All this meant that we could:

  1. replace the context switches and syscalls of multithreaded I/O, not with custom I/O stacks like DPDK or SPDK, but with the kernel thread pool directly as our data plane (thanks Jens!),

  2. reap the long term rewards of being early in Zig (realizing that our production roadmaps would coincide), e.g. control over memory allocation for tight bounds on latency, following NASA’s Power of Ten Rules for Safety-Critical Code,

  3. take storage fault-tolerance to the theoretical limit, with a pioneering storage fault model, and

  4. use a simulator to magically accelerate decades of manual testing.

We could stand on the shoulders of giants, to design TigerBeetle as a distributed financial accounting database for mission-critical safety and performance.

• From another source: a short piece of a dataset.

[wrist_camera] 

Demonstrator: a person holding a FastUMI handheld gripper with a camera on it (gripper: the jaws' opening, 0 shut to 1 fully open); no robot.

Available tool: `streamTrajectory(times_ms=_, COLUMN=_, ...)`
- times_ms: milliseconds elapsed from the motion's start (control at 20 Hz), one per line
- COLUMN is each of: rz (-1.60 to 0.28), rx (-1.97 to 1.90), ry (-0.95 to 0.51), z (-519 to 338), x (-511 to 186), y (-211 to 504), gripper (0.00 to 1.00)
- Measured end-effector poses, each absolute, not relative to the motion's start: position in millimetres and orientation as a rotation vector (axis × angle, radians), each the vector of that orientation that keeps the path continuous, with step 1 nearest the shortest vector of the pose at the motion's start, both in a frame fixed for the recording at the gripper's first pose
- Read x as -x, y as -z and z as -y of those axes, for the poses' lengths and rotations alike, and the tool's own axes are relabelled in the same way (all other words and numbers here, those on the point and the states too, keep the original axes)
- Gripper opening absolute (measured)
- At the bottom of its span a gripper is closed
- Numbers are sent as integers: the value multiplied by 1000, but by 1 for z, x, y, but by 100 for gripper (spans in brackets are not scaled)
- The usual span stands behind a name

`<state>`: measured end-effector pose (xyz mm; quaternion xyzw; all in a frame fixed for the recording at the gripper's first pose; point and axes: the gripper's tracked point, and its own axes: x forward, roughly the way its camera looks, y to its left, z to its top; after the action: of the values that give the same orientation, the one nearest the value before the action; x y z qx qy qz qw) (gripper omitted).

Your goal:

Looking back on this design phase, I remember the first prototype of TigerBeetle achieving 200k transactions a second, and the feeling that this would one day become a database company.

I gave up the startup I was working on, and joined Coil to work full time on TigerBeetle as Apache 2.0 open source. With Coil’s backing, TigerBeetle took shape.

The Mojaloop payments switch and Coil’s Interledger began designing for TigerBeetle. Then a digital wallet called Fynbos. And then energy and gaming startups were reaching out.

The world was becoming more transactional—money movements were becoming smaller and more frequent—and the demand for high performance accounting was growing.

Planting the seed

With an open source production release of TigerBeetle on the horizon, Coil decided to invest and spin out TigerBeetle as a startup, with sentientwaffle and kprotty from Coil joining me for the adventure, along with Phil Eaton, S.M Mukarram Nainar, Jamie Brandon, matklad, and Federico Lorenzi.

Concurrently, we met Lenny Pruss and Natalie Vais of Amplify Partners through Jamie’s HYTRADBOI database conference. There was something special about Amplify—Lenny and Natalie were as excited about database research as we were, and were early investors in our favorite database startups.

We are therefore thrilled to announce TigerBeetle’s Series Seed of $6.4 million led by Amplify Partners, with Coil as equal partners.

We are further incredibly grateful to our angels and advisors:

Ameet Patel, Amod Malviya, Derek Collison, James Cowling, Chris Riccomini, Dominik Tornow, Deepti Srivastava, Thomas McLeod, Desigan Chinniah, Loris Cro and Andrew Kelley.

Finally, to everyone who has been there for the journey, we look forward to Systems Distributed ‘23 from 9-10 Feb, to share our love of systems programming, and most of all, to meet you in person.